In the end, I discovered that my father was right when it came to things of character. My mother was the one who passed it on to us. I can’t tell you how many times I heard her say this:
There are two things that tell the character of a person:
settling an estate or building a line fence.
My father had no doubt seen his share of squabbling over line fences, for he was a surveyor and was sometimes called upon to settle disputes. In addition, as a man who served as an executor of many estates, I suppose he had seen and heard it all.
Perhaps that is why he felt so strongly that a person’s true character is shown when it comes to working out differences in our property, our possessions, and our money.
Character in Action
When a fence is put between two properties, there’s always a concern for the right-of-way and who gets which corner so that all is fair. Each party looks out for his interests more than the interests of the other side. That’s our human (sinful) nature.
When it’s time to settle an estate, it matters not so much how things are written in the will to be divided out. What is more important is how we respond when we think things aren’t quite fair. Unfortunately, most times we’re just selfish enough to keep harboring what we should maybe let go. Sometimes we’re just selfish enough that we don’t consider the other side of the estate.
When it’s time to build a line fence, it matters more that those on the other side of the fence don’t have to fight to get a right-of-way. It matters more how the folks on the other side of the fence might be feeling.
Our Role Model
For the Christian, there are some things to consider because our role model is not our friend or an attorney. Our role model is not our neighbor or our legal counsel.
Our role model is Jesus. The same person Who talked about daily cross-taking to follow Him. The same God Who said we should, as much as possible, be at peace with each other. The same Savior Who gave up His rights so that we can have eternal life. The same person Who said that first, we are to seek the Kingdom of God and His righteousness.
Much as we’d like to pass it on to our kids, much as we’d like to keep it in the family when all is said and done, there will be no titles or heirloom pieces in Heaven. We won’t be able to take it with us, so let’s make certain the way we’ve obtained it – whether it’s our inheritance or our line fence – is good, honest, fair, and true.
The Importance of Character
Today, there are families the world over who have developed a rift over the settling of an estate. They miss out on sharing holidays and family reunions. They miss out on seeing grandchildren or nieces and nephews grow up. They miss out on comradery, all because of the response of one side (or both sides) to the Will or the settling of an estate. Sometimes the rift that occurred in the first generation is carried on to the next, and the grudge is maintained. The chasm is wider and the next generation doesn’t even know what the rift was about, yet in loyalty, they carry on the rift.

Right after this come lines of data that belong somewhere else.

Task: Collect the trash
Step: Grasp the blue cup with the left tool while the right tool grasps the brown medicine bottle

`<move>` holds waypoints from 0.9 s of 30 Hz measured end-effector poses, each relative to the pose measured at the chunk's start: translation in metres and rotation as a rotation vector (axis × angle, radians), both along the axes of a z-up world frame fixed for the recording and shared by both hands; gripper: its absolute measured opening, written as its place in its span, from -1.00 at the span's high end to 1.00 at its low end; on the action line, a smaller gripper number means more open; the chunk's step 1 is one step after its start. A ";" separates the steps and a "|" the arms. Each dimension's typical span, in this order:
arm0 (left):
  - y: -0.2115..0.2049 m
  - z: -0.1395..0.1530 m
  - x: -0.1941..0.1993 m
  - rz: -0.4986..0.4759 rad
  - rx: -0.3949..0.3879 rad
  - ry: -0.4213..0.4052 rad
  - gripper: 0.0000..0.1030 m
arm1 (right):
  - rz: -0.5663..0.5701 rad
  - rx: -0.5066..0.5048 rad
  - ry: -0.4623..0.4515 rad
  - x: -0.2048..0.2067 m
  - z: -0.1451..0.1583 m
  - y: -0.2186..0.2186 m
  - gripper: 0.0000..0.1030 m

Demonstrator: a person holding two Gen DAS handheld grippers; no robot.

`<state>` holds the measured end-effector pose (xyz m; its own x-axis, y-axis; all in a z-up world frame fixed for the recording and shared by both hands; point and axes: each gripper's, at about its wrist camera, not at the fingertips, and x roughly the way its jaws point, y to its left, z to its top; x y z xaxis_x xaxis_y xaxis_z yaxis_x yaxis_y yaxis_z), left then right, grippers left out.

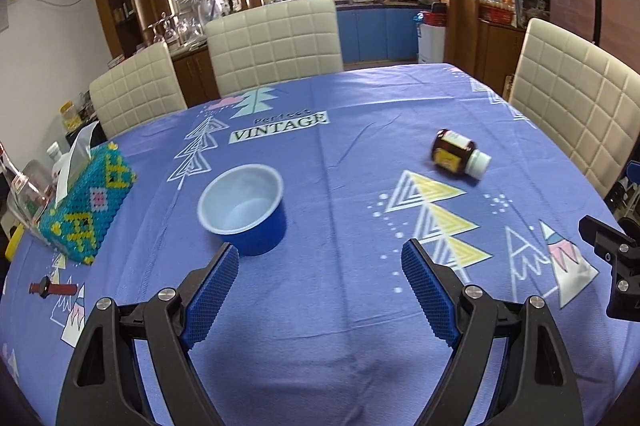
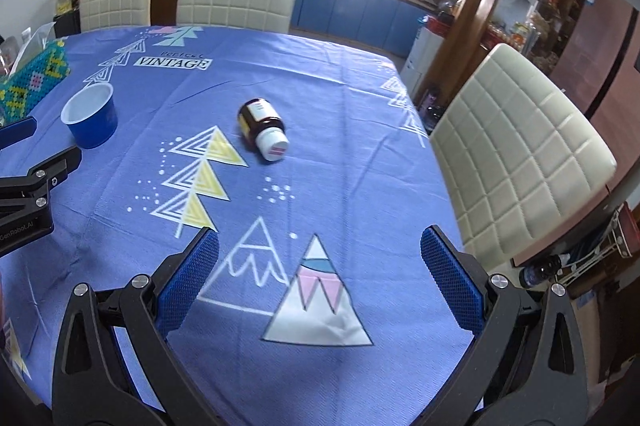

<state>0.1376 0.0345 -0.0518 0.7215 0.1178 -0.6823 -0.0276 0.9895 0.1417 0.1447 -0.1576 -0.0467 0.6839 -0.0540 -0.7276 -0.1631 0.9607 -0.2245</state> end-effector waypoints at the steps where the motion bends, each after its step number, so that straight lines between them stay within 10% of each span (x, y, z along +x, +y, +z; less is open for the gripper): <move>1: 0.005 -0.002 0.002 0.008 -0.001 0.005 -0.58 | 0.007 -0.002 0.003 0.003 -0.001 0.005 -0.93; 27: 0.078 -0.062 0.103 0.064 -0.019 0.155 -0.58 | 0.035 -0.053 0.160 0.124 -0.066 0.070 -0.93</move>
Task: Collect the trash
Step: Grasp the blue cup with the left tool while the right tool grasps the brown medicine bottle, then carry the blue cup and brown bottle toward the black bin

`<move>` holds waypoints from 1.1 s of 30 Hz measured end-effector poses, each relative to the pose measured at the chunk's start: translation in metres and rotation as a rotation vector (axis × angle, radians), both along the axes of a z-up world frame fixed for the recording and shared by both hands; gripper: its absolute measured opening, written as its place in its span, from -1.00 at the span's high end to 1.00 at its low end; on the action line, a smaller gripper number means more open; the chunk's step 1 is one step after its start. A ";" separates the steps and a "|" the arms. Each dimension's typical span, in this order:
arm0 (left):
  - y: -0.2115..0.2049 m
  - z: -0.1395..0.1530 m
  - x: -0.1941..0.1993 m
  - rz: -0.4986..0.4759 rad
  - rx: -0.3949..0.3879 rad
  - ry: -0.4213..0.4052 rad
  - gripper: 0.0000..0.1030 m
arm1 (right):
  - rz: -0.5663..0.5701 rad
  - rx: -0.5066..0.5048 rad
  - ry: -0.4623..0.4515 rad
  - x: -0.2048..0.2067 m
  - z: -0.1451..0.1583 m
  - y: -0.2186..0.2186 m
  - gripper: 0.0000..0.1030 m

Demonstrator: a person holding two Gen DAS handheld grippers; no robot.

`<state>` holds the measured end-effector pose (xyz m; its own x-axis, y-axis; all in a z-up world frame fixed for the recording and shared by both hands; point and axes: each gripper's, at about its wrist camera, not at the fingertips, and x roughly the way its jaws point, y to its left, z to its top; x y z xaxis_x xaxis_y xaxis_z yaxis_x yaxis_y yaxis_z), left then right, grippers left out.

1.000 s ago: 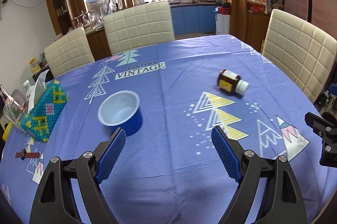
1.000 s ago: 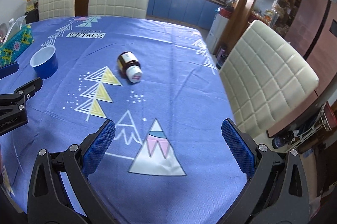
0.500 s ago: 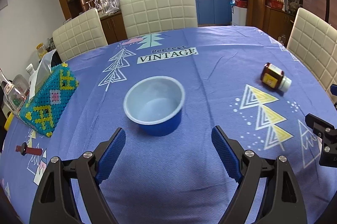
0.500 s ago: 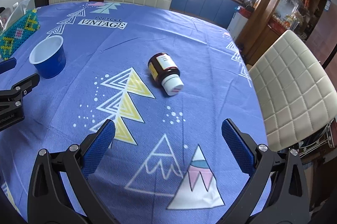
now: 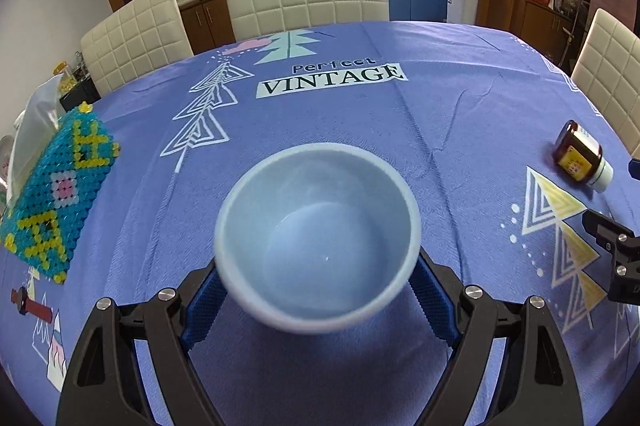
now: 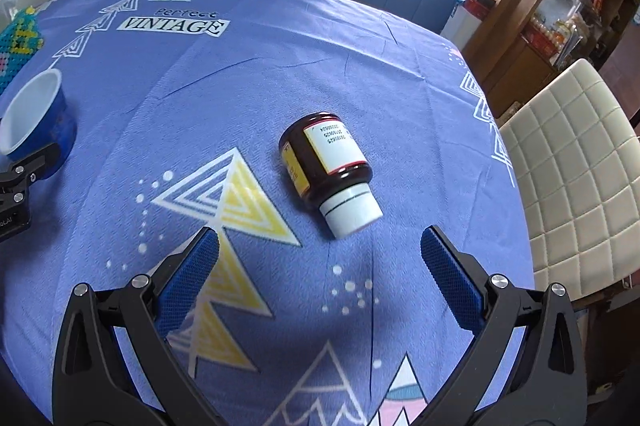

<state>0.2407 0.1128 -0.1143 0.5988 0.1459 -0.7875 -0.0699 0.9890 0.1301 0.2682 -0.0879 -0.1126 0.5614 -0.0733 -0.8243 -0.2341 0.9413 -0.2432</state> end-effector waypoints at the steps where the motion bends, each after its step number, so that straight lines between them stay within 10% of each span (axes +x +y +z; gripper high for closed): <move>1: 0.000 -0.002 0.003 -0.001 0.003 0.002 -0.58 | -0.004 0.000 0.006 0.004 -0.003 -0.001 -0.93; 11: 0.003 -0.011 0.014 -0.012 -0.010 0.013 -0.58 | 0.002 0.003 0.014 0.023 -0.015 -0.001 -0.79; 19: 0.000 -0.011 0.011 -0.016 0.000 0.015 -0.58 | 0.055 0.128 0.062 0.022 -0.013 -0.007 0.40; 33: -0.025 -0.001 -0.016 -0.072 0.062 -0.017 -0.44 | 0.087 0.043 0.011 -0.012 -0.005 -0.008 0.40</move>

There are neighbors who aren’t speaking to each other because of a line fence. Walls are built, stones are thrown, and the cold and silence become deeper and stronger. Hatred spews out, and sometimes there is violence. Is it really worth that pain to be so right?!
When we settle an estate or build a line fence, what really shows is not so much the possessions we inherit or the line on the farm. What shows is the character of those who settled the estate and of those who have built that fence.
What does your line fence say to others about your character?
What does the way you’ve settled an estate tell your family about your love for Jesus?